··· DATA PROVIDED ···

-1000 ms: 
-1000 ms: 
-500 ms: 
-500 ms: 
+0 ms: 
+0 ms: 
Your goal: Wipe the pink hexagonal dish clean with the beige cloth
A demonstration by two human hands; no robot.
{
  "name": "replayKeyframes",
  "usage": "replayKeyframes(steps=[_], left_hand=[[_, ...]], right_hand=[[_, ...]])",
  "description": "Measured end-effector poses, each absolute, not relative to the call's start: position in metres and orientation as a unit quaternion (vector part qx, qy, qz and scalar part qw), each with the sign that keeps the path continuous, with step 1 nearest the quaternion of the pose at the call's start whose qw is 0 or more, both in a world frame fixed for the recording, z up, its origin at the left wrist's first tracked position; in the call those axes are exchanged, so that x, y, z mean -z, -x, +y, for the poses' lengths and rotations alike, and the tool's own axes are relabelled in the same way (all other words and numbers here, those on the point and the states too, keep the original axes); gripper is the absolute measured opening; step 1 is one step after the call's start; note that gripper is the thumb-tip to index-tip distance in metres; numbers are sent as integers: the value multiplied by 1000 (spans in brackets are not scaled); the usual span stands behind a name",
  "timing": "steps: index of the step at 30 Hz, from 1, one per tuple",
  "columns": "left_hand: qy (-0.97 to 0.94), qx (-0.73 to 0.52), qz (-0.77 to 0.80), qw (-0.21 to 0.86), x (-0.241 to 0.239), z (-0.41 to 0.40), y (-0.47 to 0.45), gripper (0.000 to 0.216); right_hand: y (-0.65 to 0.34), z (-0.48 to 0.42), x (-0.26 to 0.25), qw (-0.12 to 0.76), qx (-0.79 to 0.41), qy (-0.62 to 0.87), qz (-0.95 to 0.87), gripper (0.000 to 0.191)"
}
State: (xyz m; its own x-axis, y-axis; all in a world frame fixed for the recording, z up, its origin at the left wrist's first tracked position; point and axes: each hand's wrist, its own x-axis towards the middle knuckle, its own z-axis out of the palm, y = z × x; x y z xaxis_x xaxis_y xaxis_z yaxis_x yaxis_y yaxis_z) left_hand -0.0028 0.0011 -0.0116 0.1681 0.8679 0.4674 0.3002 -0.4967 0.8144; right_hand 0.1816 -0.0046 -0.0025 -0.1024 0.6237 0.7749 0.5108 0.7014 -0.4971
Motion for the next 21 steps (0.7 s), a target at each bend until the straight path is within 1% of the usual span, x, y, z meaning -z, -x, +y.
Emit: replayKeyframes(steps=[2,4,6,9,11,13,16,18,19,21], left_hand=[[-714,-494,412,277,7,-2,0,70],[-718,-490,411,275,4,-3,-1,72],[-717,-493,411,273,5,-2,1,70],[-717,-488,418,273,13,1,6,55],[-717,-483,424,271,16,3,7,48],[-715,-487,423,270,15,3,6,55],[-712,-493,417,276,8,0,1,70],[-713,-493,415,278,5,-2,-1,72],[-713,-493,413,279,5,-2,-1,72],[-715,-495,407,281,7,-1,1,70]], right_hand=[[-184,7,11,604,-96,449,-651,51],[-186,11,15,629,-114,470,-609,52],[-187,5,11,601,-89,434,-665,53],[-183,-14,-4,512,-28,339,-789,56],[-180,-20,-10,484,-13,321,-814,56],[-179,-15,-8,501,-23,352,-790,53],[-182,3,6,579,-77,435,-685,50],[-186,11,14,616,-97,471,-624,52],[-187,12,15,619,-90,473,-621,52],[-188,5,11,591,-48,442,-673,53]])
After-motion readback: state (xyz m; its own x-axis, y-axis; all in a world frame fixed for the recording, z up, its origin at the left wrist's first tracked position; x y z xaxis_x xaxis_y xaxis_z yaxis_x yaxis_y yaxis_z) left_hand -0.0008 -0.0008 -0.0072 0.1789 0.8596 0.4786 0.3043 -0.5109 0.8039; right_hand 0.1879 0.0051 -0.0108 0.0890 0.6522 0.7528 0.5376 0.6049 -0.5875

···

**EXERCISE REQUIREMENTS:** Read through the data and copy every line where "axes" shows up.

**WRITTEN SOLUTION:**
  "description": "Measured end-effector poses, each absolute, not relative to the call's start: position in metres and orientation as a unit quaternion (vector part qx, qy, qz and scalar part qw), each with the sign that keeps the path continuous, with step 1 nearest the quaternion of the pose at the call's start whose qw is 0 or more, both in a world frame fixed for the recording, z up, its origin at the left wrist's first tracked position; in the call those axes are exchanged, so that x, y, z mean -z, -x, +y, for the poses' lengths and rotations alike, and the tool's own axes are relabelled in the same way (all other words and numbers here, those on the point and the states too, keep the original axes); gripper is the absolute measured opening; step 1 is one step after the call's start; note that gripper is the thumb-tip to index-tip distance in metres; numbers are sent as integers: the value multiplied by 1000 (spans in brackets are not scaled); the usual span stands behind a name",
State: (xyz m; its own x-axis, y-axis; all in a world frame fixed for the recording, z up, its origin at the left wrist's first tracked position; point and axes: each hand's wrist, its own x-axis towards the middle knuckle, its own z-axis out of the palm, y = z × x; x y z xaxis_x xaxis_y xaxis_z yaxis_x yaxis_y yaxis_z) left_hand -0.0028 0.0011 -0.0116 0.1681 0.8679 0.4674 0.3002 -0.4967 0.8144; right_hand 0.1816 -0.0046 -0.0025 -0.1024 0.6237 0.7749 0.5108 0.7014 -0.4971

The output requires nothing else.